It started when Mark was studying in Donghyuck’s dorm room, while the latter was busy slicing wraiths in Crow’s Perch on Mark’s laptop and he forgot his charger on the floor next to Donghyuck’s bed when he left later on. Usually, he would’ve picked it up the following day after classes, but he had programming first thing in the morning and the computers their university put at their disposal where old and slow and not good for Mark’s mental wellbeing. 

So, Mark picked up his phone, hoping Donghyuck was still awake.

_Dude_  
_Are you awake?_  


The reply didn’t come immediately. In fact, Mark had to wait for about twenty and he feared he was too late. His phone buzzed just before Mark gave up all hope.

_im busy_  


Mark frowned at that. Donghyuck’s text were rarely so sparse, only when he was mad at him, but Mark had left three hours ago and that wasn’t enough time to do anything that could piss Donghyuck off. He didn’t get a chance to ask what was wrong though with the stream of incoming messages.

 _i ate glass_  
_accidentakly_  
_i didn’t mean to_  
_it was by accident_  
_you kno_  


_What_  
_The fuck?_  


_pls leave me alone_  
_yhere was this bottle_  
_you know that japanese stuff yuta always brings to parties_  
_th ball was supposed to stay INSIDE the bottle but it didnt_  
_So yeah_  
_i ate glass_  
_and now im at the hospital_  
_and jeno is tired_  
_and I feel bad_  


Mark had several options there.

He could tell him, he shouldn’t drink during the week, ask Jeno if everything was alright and go to sleep to be ready for his classes tomorrow. He could also ask what hospital Donghyuck was at. 

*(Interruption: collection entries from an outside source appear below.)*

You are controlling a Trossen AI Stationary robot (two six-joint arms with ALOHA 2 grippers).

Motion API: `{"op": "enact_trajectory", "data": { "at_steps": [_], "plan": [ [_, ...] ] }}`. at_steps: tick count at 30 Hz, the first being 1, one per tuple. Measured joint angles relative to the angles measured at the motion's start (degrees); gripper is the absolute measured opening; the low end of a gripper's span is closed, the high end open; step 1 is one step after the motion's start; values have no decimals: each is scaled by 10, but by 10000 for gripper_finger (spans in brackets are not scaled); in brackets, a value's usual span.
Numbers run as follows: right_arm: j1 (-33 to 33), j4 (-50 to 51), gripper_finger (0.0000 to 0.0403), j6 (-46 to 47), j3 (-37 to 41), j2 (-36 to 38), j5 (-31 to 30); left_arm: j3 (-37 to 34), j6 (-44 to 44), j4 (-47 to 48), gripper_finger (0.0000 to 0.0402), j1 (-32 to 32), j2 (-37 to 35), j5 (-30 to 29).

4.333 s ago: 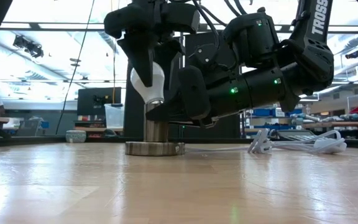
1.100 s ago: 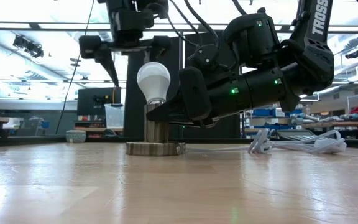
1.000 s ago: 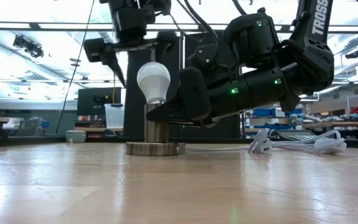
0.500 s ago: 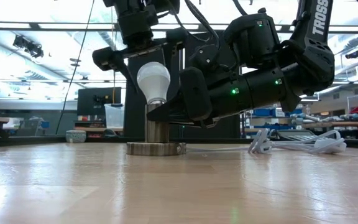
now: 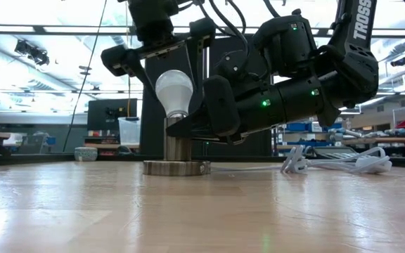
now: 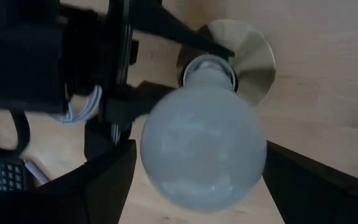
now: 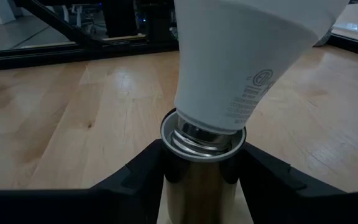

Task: Screw lightbulb
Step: Insert the light bulb into the lamp

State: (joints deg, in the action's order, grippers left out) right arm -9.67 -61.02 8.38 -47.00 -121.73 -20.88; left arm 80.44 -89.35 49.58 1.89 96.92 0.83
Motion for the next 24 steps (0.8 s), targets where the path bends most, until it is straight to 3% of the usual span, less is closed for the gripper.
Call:
{"op": "enact_trajectory", "data": {
  "at_steps": [24],
  "plan": [
    [0, -3, 186, 0, 0, 0, 0, 0, 30, -9, 313, -8, 29, 30]
  ]
}}
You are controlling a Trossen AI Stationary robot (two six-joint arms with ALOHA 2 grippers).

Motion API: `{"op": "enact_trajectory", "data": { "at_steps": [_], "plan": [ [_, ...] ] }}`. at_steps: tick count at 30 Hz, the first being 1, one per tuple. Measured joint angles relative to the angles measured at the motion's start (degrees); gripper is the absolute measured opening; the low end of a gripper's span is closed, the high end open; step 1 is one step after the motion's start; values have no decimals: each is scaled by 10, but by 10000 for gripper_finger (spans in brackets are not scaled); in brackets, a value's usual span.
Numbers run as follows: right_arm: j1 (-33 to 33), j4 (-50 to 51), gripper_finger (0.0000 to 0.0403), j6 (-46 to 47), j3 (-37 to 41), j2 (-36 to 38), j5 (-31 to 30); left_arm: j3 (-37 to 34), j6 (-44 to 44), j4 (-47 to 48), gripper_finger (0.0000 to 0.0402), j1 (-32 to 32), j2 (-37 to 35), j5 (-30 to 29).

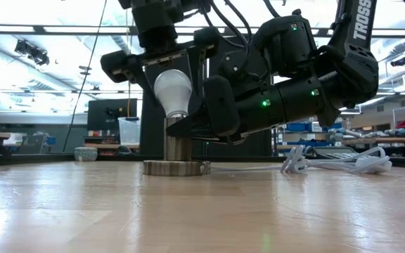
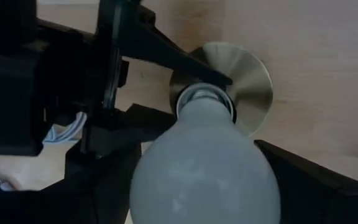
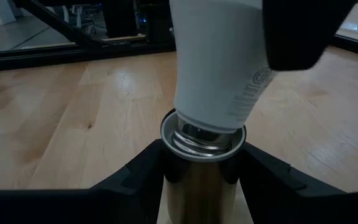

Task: Screw lightbulb
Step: Insert the light bulb into the lamp

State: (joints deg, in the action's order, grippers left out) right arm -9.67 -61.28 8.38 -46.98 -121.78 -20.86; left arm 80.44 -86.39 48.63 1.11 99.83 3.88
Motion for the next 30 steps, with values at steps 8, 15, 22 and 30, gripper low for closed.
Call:
{"op": "enact_trajectory", "data": {
  "at_steps": [8, 15, 22, 30],
  "plan": [
    [0, -2, 186, 0, 0, 0, 0, 0, 18, -13, 312, 8, 0, 22],
    [0, -3, 186, 0, 0, 0, 0, 0, 29, -7, 312, 14, 20, 28],
    [0, -3, 186, -2, 0, 0, 0, 0, 31, -7, 312, 14, 29, 33],
    [0, -3, 186, -4, 0, 0, 0, 0, 47, -9, 293, 15, 29, 46]
  ]
}}
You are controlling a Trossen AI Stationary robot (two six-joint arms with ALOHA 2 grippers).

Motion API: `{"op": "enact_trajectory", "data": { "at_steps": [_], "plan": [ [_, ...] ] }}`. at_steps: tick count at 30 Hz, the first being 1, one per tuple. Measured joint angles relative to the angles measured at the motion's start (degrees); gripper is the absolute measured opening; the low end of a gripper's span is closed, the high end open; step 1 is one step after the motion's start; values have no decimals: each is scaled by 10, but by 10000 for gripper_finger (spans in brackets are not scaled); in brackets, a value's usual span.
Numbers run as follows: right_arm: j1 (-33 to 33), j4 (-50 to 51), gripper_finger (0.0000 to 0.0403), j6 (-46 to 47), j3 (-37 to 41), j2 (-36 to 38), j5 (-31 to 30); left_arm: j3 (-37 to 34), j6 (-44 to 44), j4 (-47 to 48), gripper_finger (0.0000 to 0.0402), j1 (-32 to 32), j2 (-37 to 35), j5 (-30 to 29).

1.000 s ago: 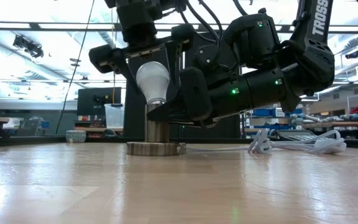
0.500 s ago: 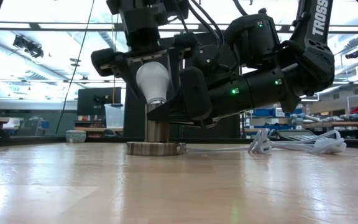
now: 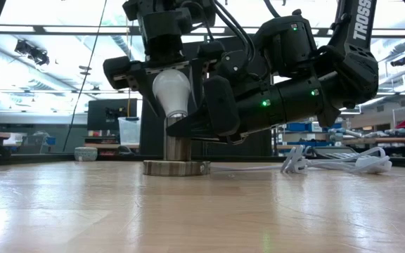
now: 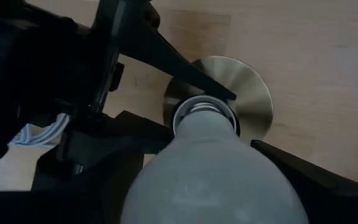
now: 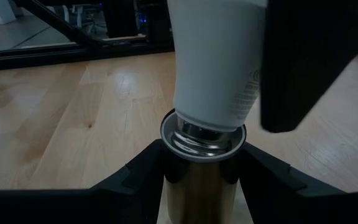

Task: Screw lightbulb
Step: Insert the light bulb into the lamp

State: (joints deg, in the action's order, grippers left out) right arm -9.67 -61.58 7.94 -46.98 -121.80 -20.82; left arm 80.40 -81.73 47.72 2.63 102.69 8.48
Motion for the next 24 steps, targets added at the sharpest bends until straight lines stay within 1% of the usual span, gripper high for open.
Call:
{"op": "enact_trajectory", "data": {
  "at_steps": [7, 10, 14, 19, 24],
  "plan": [
    [0, 0, 186, 0, 0, 0, 0, 0, 6, 0, 255, 0, 0, 0],
    [0, 0, 186, 0, 0, 0, 0, 0, 11, 1, 254, 0, 0, 0],
    [0, 0, 186, 0, 0, 0, 0, 0, 12, 0, 265, -6, 0, -6],
    [0, 0, 186, 0, 0, 0, 0, 0, 13, 0, 265, -22, 0, -44],
    [0, 0, 186, 0, 0, 0, 0, 0, 15, 2, 261, -45, 0, -126]
  ]
}}
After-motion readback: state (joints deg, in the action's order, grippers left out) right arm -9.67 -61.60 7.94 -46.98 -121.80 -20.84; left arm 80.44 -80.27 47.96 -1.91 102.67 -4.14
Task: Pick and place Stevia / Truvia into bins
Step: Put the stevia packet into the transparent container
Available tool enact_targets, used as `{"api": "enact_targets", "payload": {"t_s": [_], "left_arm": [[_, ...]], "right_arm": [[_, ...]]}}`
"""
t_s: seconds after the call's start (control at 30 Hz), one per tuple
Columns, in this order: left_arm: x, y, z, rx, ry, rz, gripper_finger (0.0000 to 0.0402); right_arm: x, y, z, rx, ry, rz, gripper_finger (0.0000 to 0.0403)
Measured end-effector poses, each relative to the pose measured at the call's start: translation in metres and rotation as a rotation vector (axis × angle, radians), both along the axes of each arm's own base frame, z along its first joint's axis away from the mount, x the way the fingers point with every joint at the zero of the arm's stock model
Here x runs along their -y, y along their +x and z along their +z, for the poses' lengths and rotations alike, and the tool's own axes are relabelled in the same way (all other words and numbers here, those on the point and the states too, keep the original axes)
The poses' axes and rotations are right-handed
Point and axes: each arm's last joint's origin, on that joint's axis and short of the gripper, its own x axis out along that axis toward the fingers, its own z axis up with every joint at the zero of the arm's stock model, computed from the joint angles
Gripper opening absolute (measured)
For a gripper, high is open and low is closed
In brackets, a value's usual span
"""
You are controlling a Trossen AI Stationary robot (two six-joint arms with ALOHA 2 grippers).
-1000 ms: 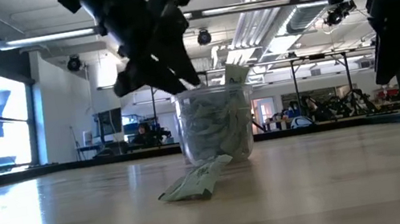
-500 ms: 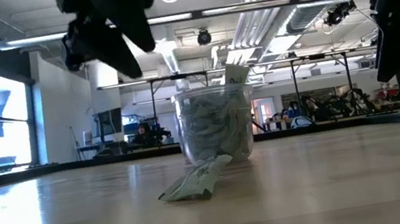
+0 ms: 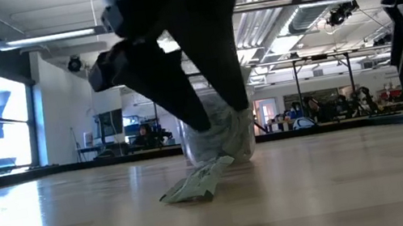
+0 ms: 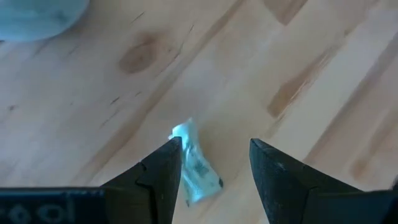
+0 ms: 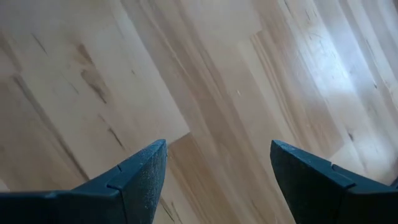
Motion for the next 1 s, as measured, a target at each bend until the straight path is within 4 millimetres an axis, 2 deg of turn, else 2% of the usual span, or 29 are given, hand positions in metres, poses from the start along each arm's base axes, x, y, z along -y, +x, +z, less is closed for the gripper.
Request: {"api": "enact_targets", "payload": {"t_s": [0.13, 0.23, 0.33, 0.43, 0.6, 0.63, 0.7, 0.8, 0.9, 1.0], "left_arm": [[0.004, 0.007, -0.016, -0.039, 0.006, 0.002, 0.0223], [0.004, 0.003, -0.032, -0.134, -0.009, 0.002, 0.0223], [0.001, -0.006, -0.038, -0.264, -0.003, -0.010, 0.0211], [-0.004, -0.016, -0.039, -0.375, 0.057, -0.039, 0.0166], [-0.018, -0.034, -0.038, -0.587, 0.179, -0.115, 0.0034], [-0.022, -0.036, -0.036, -0.617, 0.192, -0.120, 0.0023], [-0.031, -0.039, -0.026, -0.648, 0.222, -0.131, 0.0027], [-0.048, -0.042, 0.002, -0.614, 0.225, -0.127, 0.0039], [-0.071, -0.045, 0.044, -0.478, 0.217, -0.094, 0.0021], [-0.099, -0.049, 0.091, -0.252, 0.236, -0.022, 0.0021]], "right_arm": [[-0.002, -0.002, 0.000, -0.002, 0.000, 0.010, 0.0277], [-0.002, -0.002, 0.000, -0.007, 0.001, 0.010, 0.0277], [-0.002, -0.002, 0.000, -0.008, -0.003, 0.010, 0.0277], [-0.002, -0.002, 0.000, -0.008, -0.008, 0.013, 0.0277], [0.000, -0.002, 0.001, 0.001, -0.033, 0.015, 0.0277], [0.000, -0.002, 0.001, 0.001, -0.036, 0.014, 0.0277], [0.000, -0.002, 0.001, 0.001, -0.042, 0.014, 0.0277], [0.001, -0.003, 0.001, -0.006, -0.045, 0.013, 0.0277], [0.001, -0.003, 0.001, -0.016, -0.046, 0.011, 0.0277], [0.002, -0.004, 0.001, -0.022, -0.051, 0.006, 0.0277]]}}
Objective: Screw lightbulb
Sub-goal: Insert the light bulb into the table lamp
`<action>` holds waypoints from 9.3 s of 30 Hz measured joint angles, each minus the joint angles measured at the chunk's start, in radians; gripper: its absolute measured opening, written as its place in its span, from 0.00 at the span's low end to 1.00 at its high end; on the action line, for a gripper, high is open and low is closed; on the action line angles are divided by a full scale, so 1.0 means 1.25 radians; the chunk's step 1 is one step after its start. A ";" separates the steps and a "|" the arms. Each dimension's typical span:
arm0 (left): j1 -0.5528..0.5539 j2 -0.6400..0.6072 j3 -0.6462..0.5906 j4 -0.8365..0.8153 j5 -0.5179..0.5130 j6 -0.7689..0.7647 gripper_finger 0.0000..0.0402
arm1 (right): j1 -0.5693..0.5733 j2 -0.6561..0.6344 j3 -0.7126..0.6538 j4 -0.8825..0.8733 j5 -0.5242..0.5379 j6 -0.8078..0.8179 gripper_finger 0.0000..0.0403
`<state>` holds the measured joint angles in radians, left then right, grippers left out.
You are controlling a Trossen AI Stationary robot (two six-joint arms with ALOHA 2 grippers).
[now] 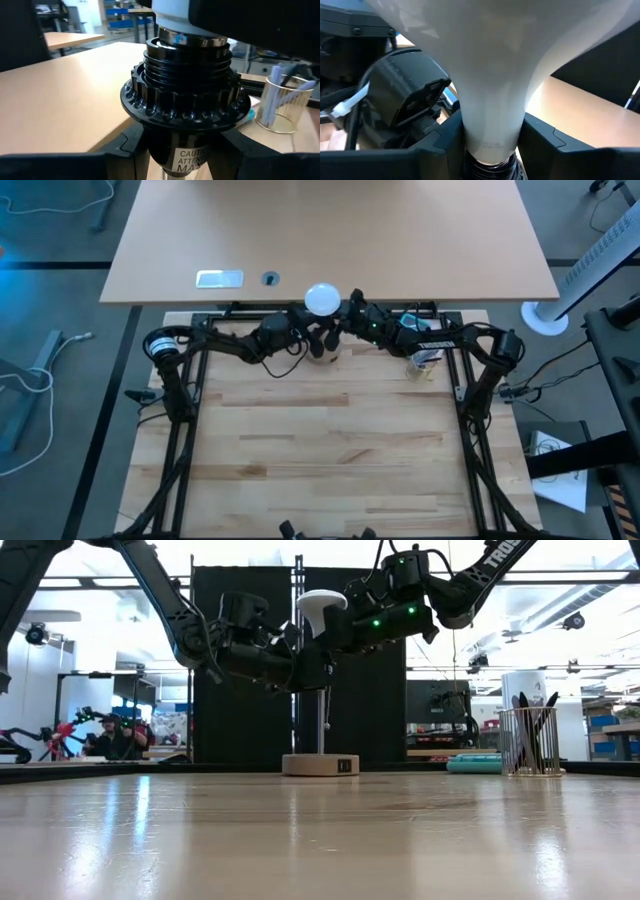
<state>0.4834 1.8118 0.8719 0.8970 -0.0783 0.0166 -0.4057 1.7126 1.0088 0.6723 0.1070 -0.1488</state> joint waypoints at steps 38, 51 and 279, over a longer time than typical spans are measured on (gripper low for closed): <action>0.040 -0.225 -0.093 -0.214 0.257 0.162 0.60 | -0.017 -0.002 0.006 -0.040 -0.085 0.047 0.35; 0.064 -0.252 -0.057 -0.296 0.308 0.136 0.61 | -0.033 -0.001 0.079 -0.179 -0.134 0.008 0.36; 0.212 -0.451 -0.064 -0.520 0.395 0.199 0.59 | -0.112 0.109 0.316 -0.147 -0.376 0.115 0.50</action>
<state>0.7488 1.2482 0.7918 0.2470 0.4160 0.2648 -0.5462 1.8485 1.4032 0.4885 -0.3635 -0.0053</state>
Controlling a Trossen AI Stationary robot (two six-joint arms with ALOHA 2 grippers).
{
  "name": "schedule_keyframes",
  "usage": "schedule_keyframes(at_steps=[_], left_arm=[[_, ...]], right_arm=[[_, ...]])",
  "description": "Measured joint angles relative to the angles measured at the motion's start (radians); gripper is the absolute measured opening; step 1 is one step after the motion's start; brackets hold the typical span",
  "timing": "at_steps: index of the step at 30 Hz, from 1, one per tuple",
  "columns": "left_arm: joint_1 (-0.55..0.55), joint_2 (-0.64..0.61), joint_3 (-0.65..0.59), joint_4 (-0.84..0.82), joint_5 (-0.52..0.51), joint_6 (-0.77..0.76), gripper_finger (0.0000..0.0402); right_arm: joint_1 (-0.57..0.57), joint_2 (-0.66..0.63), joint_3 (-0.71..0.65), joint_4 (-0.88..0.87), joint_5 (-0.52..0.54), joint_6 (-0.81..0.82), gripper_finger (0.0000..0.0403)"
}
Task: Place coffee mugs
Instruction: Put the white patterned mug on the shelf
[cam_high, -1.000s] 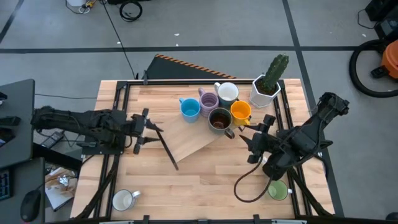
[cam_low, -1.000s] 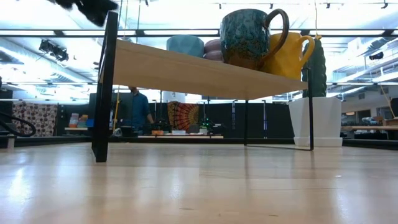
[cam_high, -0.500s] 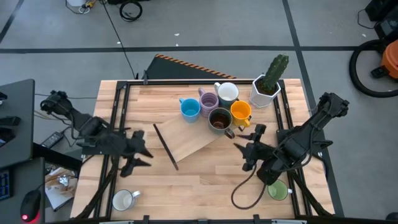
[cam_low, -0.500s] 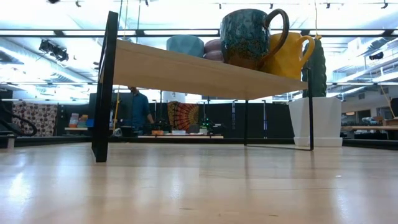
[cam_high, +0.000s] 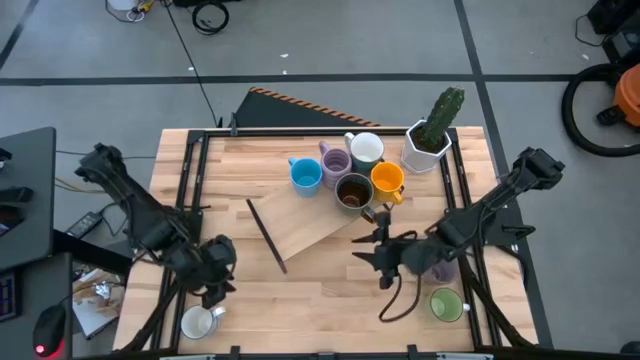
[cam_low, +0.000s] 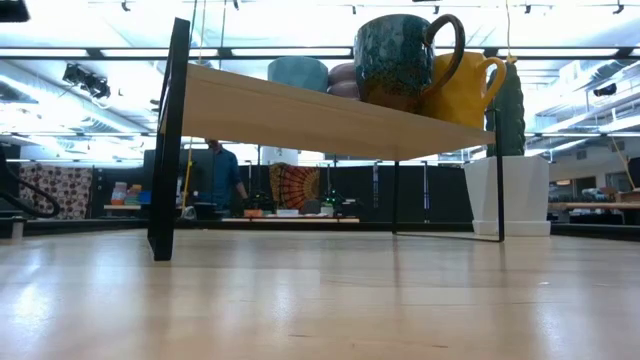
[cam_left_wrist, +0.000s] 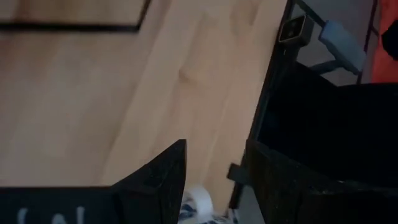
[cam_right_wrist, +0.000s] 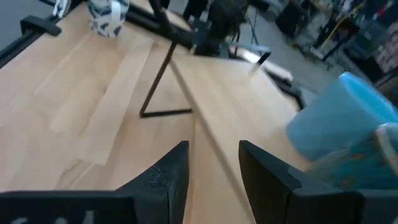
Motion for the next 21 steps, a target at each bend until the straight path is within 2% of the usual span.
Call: schedule_keyframes(at_steps=[7,13,21], left_arm=[[-0.028,0.061,0.001,0.031,0.068,-0.161,0.0171],[-0.022,0.085,0.002,0.083,0.112,-0.214,0.0171],[0.015,0.085,0.002,0.087,0.183,-0.297,0.0171]], right_arm=[[-0.081,-0.07,-0.059,0.219,-0.156,-0.204,0.0144],[-0.144,-0.053,-0.138,0.42,-0.281,-0.238,0.0143],[-0.178,-0.035,-0.207,0.532,-0.257,-0.287,0.0142]])
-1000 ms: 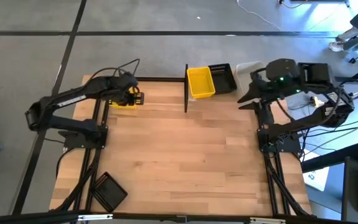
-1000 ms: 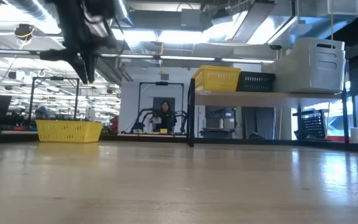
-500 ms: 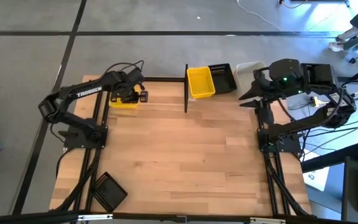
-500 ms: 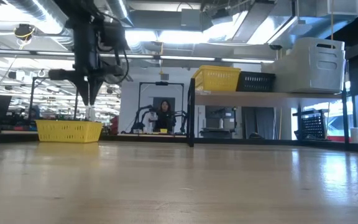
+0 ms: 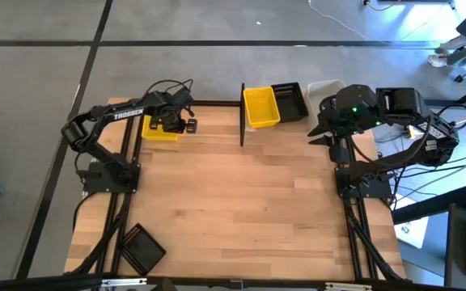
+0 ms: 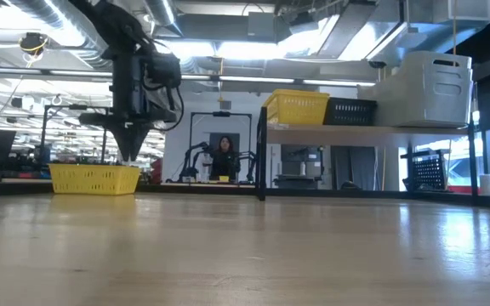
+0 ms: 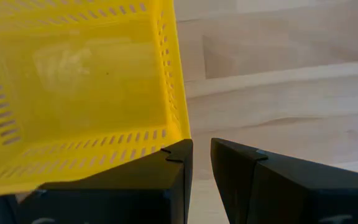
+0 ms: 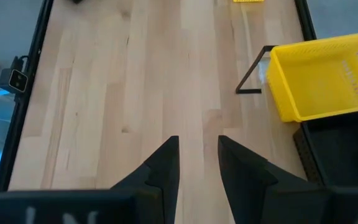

You guess, which he chose.

Donghyuck doesn’t look his best. His hair is dishevelled, he’s wearing his oldest pair of sweats and there’s a stain on his grey t-shirt, but Mark sees past it and notices something flicker in his eyes when Mark comes to a halt in front of him.

“Mark,” Jeno smiles at him and gratefully accepts the coffee he’d picked up on his way here. “You didn’t have to come. It’s not as bad as it sounds,” he says like the kind soul he his despite the dark shadows on his face.

“You have an early shift tomorrow, no?” Mark replies. “I’ve got him. You should go back and rest.”

Jeno looks back and forth between his two friends but nods when Donghyuck tells him it’s fine. Wishing them good night, Jeno gets up and leaves them in the empty, grey hallway. Mark takes the spot next to Donghyuck.

Donghyuck is quiet. The kind of quiet that tells Mark he’s lost in a whirlwind of thoughts worrying over something. His head is angled downwards, face hidden behind his overgrown bangs. There’s a glass bottle on the table to Donghyuck’s right standing on a stack of magazines. 

“Is that the bottle?” he asks reaching over to grab it.

“No. The one I drank from is missing the ball,” Donghyuck huffs. “Jeno took it to show the doctors.”

Mark inspects the narrow bottleneck. A glass marble inside bounces around when he shakes it. It should be too big to fit through the opening yet somehow one of those has ended up in Donghyuck’s stomach. 

“How does that even happen,” he mutters to himself, but Donghyuck deems it appropriate to answer.

“I don’t know. You tell me you’re the engineer, Lee.”

“I’m not an engineer yet.”

Donghyuck shrugs, leans back in his chair, and rests his head on Mark’s shoulder. He’s quiet again and Mark feels restless in the silence. Donghyuck usually knows what to talk about, has always something to tell. He’s probably tired, Mark tells himself but asks anyway.

“You okay, Hyuck?”

Donghyuck hums. “Don’t worry your pretty head about it. Just tired.”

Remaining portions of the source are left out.